Ese asunto también era una espina clavada en el orgullo de Sabrina.
Si Cecilia era la protagonista de aquel suceso, ¿por qué no lo admitió desde un principio?
Tuvo que esperar a que ella misma dijera todas esas cosas ambiguas para recién enterarse de que la heroína era Cecilia.
Era increíble que una estudiante de primer año tuviera semejante habilidad.
Además de sorpresa, Sabrina sentía bastantes dudas al respecto.
Incluso compartía la misma opinión que Mauricio: sospechaba que Cecilia solo estaba usando el incidente para hacerse publicidad.
Solo que, como la chica no aprovechó la fama posterior, esas suposiciones nunca se confirmaron.
—Entonces debes ser mucho mejor que ella. —Wendy rodó los ojos—. Escuché que cuando Cecilia fue a participar en la competencia, salvó a Julia por accidente.
—Por eso Julia se lleva tan bien con ella.
Sabrina no estaba enterada de esa noticia.
«¡Con razón!», pensó.
Julia y Cecilia no parecían ser muy cercanas, pero se entendían de una manera extraña.
Había que tomar en cuenta que Julia solía ser muy fría y distante con los demás.
Venía del extranjero y de una familia muy adinerada; era la típica niña rica inalcanzable.
Muy pocas personas lograban agradarle.
Incluso en la Universidad de Viento Claro, donde todos eran unos prodigios, a los ojos de Julia no dejaban de ser gente común.
—Ah, con razón. ¿Y cómo fue que Cecilia salvó a Julia? ¿Fue cuando le dio el ataque al corazón?

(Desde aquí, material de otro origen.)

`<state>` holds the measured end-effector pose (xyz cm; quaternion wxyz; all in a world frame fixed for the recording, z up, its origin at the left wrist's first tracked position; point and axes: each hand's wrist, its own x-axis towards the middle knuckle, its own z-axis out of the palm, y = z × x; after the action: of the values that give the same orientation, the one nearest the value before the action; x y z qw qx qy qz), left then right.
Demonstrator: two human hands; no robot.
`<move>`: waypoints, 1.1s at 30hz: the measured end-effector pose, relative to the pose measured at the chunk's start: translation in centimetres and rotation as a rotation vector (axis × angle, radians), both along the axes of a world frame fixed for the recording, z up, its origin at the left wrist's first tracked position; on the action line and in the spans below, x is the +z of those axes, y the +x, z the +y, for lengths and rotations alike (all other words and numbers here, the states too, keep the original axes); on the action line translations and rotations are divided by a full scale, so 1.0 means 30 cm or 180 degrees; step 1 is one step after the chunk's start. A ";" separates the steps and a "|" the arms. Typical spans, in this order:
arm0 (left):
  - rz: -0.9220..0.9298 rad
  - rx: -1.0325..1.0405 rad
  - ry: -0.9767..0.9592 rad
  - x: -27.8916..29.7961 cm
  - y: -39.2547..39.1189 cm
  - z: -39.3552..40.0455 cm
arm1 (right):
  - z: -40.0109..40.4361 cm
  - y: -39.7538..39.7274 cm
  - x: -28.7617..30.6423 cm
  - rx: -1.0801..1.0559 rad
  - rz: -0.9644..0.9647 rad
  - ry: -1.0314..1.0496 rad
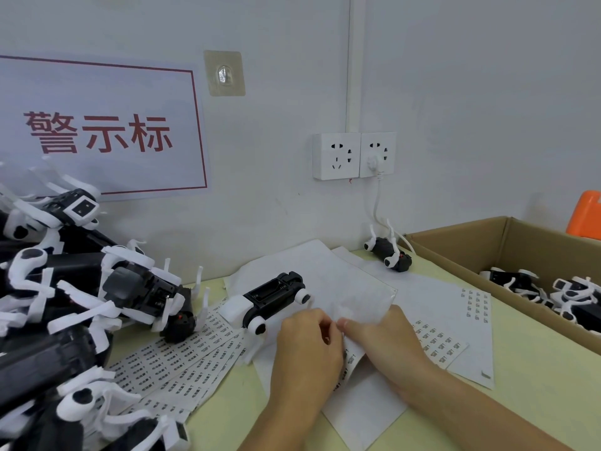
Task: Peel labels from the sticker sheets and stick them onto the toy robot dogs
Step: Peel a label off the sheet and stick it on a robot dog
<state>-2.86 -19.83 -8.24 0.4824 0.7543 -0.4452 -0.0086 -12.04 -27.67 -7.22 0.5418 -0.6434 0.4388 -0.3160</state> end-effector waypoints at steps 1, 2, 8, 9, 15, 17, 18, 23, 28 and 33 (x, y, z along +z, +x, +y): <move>-0.0109 0.0038 0.0051 0.000 -0.004 -0.001 | 0.002 0.000 0.000 -0.0006 0.0038 -0.0032; -0.0193 0.0070 0.0084 0.001 -0.007 -0.001 | 0.004 -0.001 0.002 -0.0008 0.0072 -0.0067; -0.0328 0.0112 0.0153 0.005 -0.018 0.003 | 0.010 0.001 0.004 -0.0145 0.0188 -0.0144; -0.0344 0.0119 0.0152 0.005 -0.017 0.003 | 0.010 0.001 0.003 -0.0153 0.0181 -0.0146; -0.0173 0.0054 0.0074 0.002 -0.008 0.001 | 0.004 0.003 -0.002 -0.0145 0.0137 -0.0025; 0.0234 -0.0020 -0.0093 0.006 0.002 0.002 | -0.003 0.001 -0.005 -0.0177 0.0087 0.0059; 0.0442 -0.0057 -0.0168 0.008 0.007 0.004 | -0.007 0.000 -0.008 -0.0189 0.0063 0.0090; 0.0753 -0.0132 -0.0323 0.003 0.021 -0.001 | -0.013 0.003 -0.013 -0.0152 0.0067 0.0099; 0.0568 -0.0171 -0.0352 -0.004 0.023 -0.001 | -0.009 0.005 -0.013 -0.0210 0.0118 -0.0008; -0.0242 -0.0031 -0.0080 -0.015 0.008 -0.005 | -0.005 0.006 -0.015 -0.0200 0.0133 -0.0119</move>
<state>-2.63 -19.99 -8.69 0.4746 0.7458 -0.4670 0.0234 -11.85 -27.81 -7.66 0.5102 -0.6458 0.4641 -0.3276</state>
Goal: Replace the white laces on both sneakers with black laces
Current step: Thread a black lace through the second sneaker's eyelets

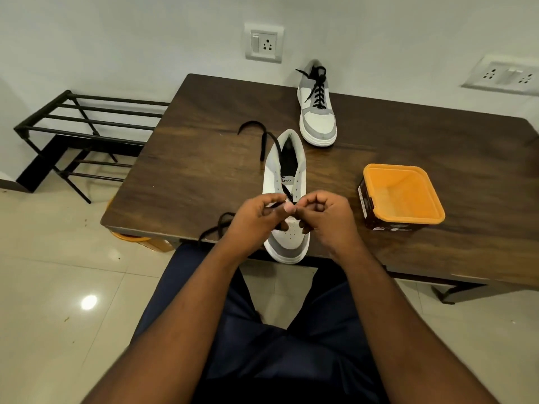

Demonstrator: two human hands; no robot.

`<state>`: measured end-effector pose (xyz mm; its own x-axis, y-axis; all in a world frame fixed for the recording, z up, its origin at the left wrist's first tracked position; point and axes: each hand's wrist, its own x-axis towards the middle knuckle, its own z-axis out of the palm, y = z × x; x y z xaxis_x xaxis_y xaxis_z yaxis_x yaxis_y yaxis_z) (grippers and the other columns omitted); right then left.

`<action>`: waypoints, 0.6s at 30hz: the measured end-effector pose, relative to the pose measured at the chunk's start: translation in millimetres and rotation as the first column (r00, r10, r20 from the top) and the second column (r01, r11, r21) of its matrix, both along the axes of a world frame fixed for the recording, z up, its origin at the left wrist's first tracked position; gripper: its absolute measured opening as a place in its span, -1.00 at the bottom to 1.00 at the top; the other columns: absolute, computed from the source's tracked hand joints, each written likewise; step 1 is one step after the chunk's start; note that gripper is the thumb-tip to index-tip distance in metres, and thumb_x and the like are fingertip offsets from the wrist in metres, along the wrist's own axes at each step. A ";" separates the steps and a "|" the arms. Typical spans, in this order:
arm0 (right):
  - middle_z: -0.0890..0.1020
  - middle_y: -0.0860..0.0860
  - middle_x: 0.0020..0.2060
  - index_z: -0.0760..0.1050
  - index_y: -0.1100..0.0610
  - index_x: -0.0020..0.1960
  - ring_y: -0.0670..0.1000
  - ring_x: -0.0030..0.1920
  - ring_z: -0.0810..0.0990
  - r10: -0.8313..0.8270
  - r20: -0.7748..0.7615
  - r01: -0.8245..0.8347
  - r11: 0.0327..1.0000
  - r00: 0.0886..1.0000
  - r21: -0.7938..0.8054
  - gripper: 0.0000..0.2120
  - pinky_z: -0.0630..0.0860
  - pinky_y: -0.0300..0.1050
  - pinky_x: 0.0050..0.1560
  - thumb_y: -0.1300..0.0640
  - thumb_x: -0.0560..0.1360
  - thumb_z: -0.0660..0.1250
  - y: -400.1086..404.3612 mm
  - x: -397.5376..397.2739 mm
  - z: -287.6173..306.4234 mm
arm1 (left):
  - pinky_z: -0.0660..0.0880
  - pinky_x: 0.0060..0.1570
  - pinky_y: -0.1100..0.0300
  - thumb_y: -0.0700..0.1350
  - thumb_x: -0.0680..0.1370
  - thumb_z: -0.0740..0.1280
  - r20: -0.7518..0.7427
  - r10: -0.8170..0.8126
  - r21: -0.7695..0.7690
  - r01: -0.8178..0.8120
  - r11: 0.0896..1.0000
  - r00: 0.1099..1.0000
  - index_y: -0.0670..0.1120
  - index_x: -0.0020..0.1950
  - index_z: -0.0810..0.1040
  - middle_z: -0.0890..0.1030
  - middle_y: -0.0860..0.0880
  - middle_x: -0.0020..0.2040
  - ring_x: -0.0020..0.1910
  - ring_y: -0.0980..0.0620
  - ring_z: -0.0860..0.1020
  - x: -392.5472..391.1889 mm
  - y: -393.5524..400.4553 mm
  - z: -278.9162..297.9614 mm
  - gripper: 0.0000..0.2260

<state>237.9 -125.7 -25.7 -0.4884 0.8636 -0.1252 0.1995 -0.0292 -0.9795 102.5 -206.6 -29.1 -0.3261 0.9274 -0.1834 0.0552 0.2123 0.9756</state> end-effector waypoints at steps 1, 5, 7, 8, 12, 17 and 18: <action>0.59 0.02 -0.45 0.59 0.25 -0.18 -0.11 -0.47 0.50 -0.032 0.007 0.032 0.999 0.999 0.000 -0.89 0.47 -0.23 -0.43 0.26 0.39 0.51 2.5 1.2 -0.3 | 0.53 -0.33 0.31 -0.10 0.55 0.40 -0.005 0.009 -0.008 -0.009 1.000 1.000 -0.15 0.08 0.64 0.69 0.00 -0.23 -0.33 0.07 0.65 0.6 -1.1 -2.8 -0.83; 0.65 0.08 -0.33 0.65 0.23 -0.09 -0.05 -0.33 0.56 -0.035 -0.087 0.023 0.991 0.996 -0.133 -0.94 0.54 -0.23 -0.31 0.33 0.45 0.43 4.9 8.1 -5.5 | 0.53 -0.36 0.24 -0.18 0.53 0.42 0.010 0.145 -0.060 -0.144 0.988 0.989 -0.16 -0.14 0.65 0.64 -0.02 -0.37 -0.42 0.08 0.61 -4.9 -7.0 -18.0 -0.92; 0.66 0.12 -0.29 0.65 0.26 -0.04 0.00 -0.29 0.60 -0.030 -0.103 0.012 0.985 0.994 -0.170 -0.90 0.58 -0.21 -0.28 0.35 0.47 0.39 2.9 8.9 -7.6 | 0.60 -0.22 0.16 -0.20 0.54 0.41 0.065 0.110 -0.040 -0.108 0.993 0.992 -0.13 -0.04 0.65 0.67 -0.12 -0.25 -0.30 0.03 0.66 -9.4 -6.6 -19.7 -0.96; 0.67 0.14 -0.27 0.64 0.27 -0.03 0.01 -0.29 0.62 -0.025 -0.103 0.008 0.986 0.994 -0.169 -0.89 0.59 -0.20 -0.28 0.36 0.47 0.39 1.2 7.6 -8.1 | 0.62 -0.10 0.14 -0.20 0.54 0.40 0.074 0.074 -0.019 -0.073 0.997 0.994 -0.11 0.04 0.64 0.69 -0.15 -0.15 -0.19 -0.01 0.68 -9.9 -5.7 -18.7 -0.90; 0.68 0.17 -0.27 0.59 0.29 -0.05 0.03 -0.32 0.66 -0.029 -0.128 0.007 0.986 0.991 -0.166 -0.91 0.60 -0.19 -0.31 0.38 0.45 0.40 -1.2 -0.3 -6.4 | 0.60 -0.14 0.22 -0.25 0.53 0.41 0.073 0.043 0.052 -0.046 0.998 0.996 -0.17 0.10 0.64 0.70 -0.19 -0.08 -0.19 -0.04 0.67 -5.6 3.0 -12.9 -0.84; 0.69 0.16 -0.26 0.58 0.25 -0.03 0.04 -0.29 0.66 -0.100 -0.177 0.058 0.972 0.979 -0.228 -0.93 0.63 -0.15 -0.24 0.33 0.53 0.33 9.2 -3.1 -5.3 | 0.46 -0.33 0.37 -0.29 0.52 0.42 0.070 0.136 0.035 -0.139 0.990 0.988 -0.23 -0.05 0.66 0.66 -0.03 -0.29 -0.40 0.21 0.55 -4.3 15.1 -17.2 -0.95; 0.69 0.15 -0.24 0.58 0.23 -0.01 0.03 -0.28 0.66 -0.177 -0.190 0.128 0.962 0.966 -0.242 -0.90 0.63 -0.13 -0.21 0.32 0.56 0.29 14.3 -2.9 -9.0 | 0.46 -0.31 0.37 -0.29 0.52 0.41 0.060 0.166 0.026 -0.168 0.985 0.984 -0.21 -0.09 0.66 0.65 -0.03 -0.30 -0.40 0.23 0.55 -5.9 19.5 -18.7 -0.96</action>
<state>234.9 -111.4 -34.6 -0.3891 0.8908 -0.2348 -0.0324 -0.2679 -0.9629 96.6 -187.1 -47.8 -0.4669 0.8662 -0.1783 -0.0347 0.1835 0.9824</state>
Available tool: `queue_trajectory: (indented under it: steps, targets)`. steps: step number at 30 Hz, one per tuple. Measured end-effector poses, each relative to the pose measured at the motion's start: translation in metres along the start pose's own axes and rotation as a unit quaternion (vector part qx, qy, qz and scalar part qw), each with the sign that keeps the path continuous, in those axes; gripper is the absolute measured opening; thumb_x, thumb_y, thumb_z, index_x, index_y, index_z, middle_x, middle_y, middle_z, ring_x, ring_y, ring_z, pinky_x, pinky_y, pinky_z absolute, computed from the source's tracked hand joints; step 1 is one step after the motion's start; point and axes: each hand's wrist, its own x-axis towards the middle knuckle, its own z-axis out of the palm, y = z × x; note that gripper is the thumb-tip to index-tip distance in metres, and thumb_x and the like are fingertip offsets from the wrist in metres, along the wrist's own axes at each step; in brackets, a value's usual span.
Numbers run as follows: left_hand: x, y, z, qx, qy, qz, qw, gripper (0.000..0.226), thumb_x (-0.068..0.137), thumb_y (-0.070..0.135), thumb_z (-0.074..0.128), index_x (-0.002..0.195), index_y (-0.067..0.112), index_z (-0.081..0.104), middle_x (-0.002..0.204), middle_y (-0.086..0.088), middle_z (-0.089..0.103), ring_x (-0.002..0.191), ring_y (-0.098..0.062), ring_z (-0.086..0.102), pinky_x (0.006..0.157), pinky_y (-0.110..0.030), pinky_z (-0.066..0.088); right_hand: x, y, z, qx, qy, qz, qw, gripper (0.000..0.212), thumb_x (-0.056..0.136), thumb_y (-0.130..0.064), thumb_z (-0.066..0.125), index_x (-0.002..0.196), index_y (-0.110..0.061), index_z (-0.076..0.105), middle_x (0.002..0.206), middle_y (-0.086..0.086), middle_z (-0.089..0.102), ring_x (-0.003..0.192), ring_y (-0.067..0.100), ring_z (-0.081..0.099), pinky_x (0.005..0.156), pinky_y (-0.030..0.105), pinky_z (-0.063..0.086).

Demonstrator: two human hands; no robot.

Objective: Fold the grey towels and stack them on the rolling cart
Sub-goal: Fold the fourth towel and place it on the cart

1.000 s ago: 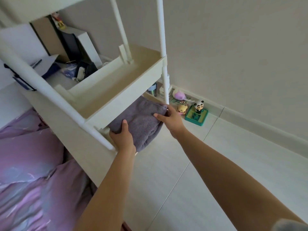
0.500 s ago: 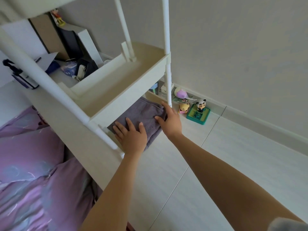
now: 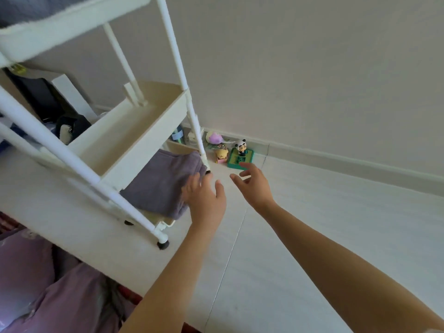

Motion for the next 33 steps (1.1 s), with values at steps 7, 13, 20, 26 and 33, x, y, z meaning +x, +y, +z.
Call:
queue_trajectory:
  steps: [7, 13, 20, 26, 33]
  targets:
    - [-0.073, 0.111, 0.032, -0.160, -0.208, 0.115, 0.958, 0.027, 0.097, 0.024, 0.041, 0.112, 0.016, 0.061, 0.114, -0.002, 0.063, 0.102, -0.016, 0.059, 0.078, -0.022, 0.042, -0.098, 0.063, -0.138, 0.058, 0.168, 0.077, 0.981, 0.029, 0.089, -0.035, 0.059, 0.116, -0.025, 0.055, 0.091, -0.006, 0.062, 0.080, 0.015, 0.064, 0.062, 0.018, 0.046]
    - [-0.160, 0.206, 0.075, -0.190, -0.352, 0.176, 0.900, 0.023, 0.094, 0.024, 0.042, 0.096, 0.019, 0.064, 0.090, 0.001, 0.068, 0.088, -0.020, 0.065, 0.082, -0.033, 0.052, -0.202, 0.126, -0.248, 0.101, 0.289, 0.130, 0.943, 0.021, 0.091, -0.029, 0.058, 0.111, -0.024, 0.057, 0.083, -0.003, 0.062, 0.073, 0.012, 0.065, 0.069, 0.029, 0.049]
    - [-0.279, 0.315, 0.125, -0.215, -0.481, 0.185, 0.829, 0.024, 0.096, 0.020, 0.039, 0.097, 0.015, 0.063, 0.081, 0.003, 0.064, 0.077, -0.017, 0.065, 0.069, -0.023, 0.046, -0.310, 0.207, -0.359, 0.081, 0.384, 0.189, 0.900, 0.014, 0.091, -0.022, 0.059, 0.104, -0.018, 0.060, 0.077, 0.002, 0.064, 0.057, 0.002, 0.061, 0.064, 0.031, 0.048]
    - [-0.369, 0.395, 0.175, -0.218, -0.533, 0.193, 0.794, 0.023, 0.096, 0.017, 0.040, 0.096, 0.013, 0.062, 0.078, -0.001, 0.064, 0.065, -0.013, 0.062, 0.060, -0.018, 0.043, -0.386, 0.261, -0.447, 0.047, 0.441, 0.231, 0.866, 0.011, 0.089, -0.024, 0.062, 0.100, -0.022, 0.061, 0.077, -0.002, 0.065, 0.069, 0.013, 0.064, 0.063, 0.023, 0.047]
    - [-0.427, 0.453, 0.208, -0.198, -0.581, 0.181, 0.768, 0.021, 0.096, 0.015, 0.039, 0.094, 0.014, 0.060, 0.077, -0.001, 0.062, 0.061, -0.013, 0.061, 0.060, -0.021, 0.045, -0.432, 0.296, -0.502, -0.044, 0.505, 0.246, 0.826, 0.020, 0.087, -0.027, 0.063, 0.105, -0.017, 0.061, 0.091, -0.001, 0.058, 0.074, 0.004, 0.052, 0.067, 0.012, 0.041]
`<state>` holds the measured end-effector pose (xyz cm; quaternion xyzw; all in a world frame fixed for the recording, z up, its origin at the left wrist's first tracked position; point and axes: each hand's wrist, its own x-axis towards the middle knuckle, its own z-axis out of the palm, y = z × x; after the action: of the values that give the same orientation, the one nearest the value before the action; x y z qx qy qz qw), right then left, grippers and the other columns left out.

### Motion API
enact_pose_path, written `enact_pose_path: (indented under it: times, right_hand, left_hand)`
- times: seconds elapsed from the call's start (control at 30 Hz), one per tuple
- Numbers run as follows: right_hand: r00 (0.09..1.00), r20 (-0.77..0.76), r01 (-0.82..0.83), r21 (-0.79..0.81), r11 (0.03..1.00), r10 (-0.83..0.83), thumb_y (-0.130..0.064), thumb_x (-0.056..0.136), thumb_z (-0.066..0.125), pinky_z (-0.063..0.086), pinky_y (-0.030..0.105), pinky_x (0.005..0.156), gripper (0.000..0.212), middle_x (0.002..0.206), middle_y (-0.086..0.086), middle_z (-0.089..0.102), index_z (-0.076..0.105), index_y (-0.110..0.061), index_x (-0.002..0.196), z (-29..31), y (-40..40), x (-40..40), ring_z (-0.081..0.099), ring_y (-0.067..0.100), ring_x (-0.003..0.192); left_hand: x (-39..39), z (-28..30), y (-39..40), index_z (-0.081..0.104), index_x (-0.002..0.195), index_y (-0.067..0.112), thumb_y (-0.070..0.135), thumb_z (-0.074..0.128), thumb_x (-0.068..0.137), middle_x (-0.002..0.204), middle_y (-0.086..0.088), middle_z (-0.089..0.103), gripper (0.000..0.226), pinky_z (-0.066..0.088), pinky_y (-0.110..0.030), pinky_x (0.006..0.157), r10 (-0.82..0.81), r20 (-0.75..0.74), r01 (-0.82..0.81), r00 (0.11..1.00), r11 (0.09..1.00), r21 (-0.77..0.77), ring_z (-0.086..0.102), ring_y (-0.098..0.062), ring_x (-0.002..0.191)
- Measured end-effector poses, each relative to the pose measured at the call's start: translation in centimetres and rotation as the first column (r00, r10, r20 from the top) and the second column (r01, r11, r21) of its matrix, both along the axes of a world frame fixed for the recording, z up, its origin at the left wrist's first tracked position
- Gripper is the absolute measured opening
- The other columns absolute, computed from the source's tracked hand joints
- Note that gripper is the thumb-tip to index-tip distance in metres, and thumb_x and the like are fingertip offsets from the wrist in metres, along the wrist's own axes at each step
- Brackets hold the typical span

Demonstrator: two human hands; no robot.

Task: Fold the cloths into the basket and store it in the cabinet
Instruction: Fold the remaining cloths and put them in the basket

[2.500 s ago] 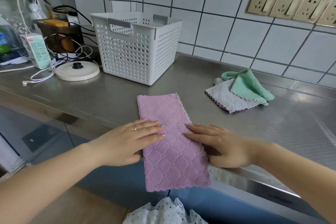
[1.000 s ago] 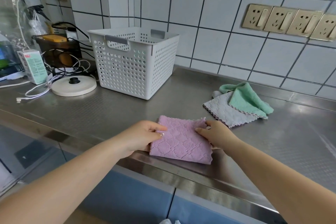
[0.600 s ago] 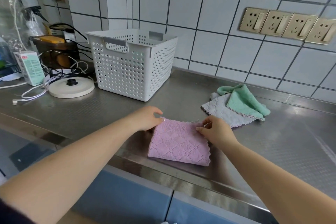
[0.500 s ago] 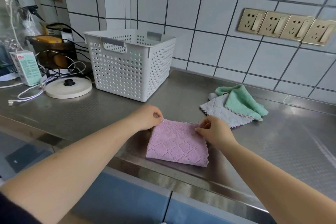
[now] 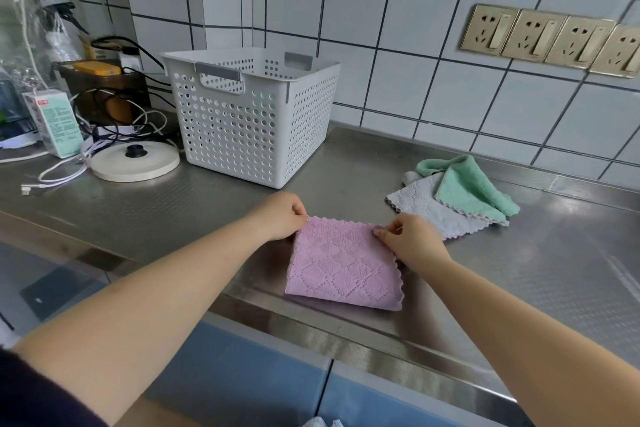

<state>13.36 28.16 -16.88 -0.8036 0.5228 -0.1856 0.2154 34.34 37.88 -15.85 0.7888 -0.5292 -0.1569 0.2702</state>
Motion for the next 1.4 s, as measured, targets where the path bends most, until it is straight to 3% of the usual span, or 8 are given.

En esos últimos días, Sabrina se había dado cuenta del verdadero poder de la familia Adams.
Obviamente, quería ganarse el favor de la pequeña princesa Julia.
A nadie le molestaba tener más contactos.
—No sé los detalles. El caso es que Cecilia estaba ahí justo cuando Julia tuvo la crisis.
—Toda la familia Adams está súper agradecida con Cecilia.
Wendy enfatizó a propósito a la familia que respaldaba a Julia, solo para que Sabrina entendiera que curar a la chica traería enormes beneficios.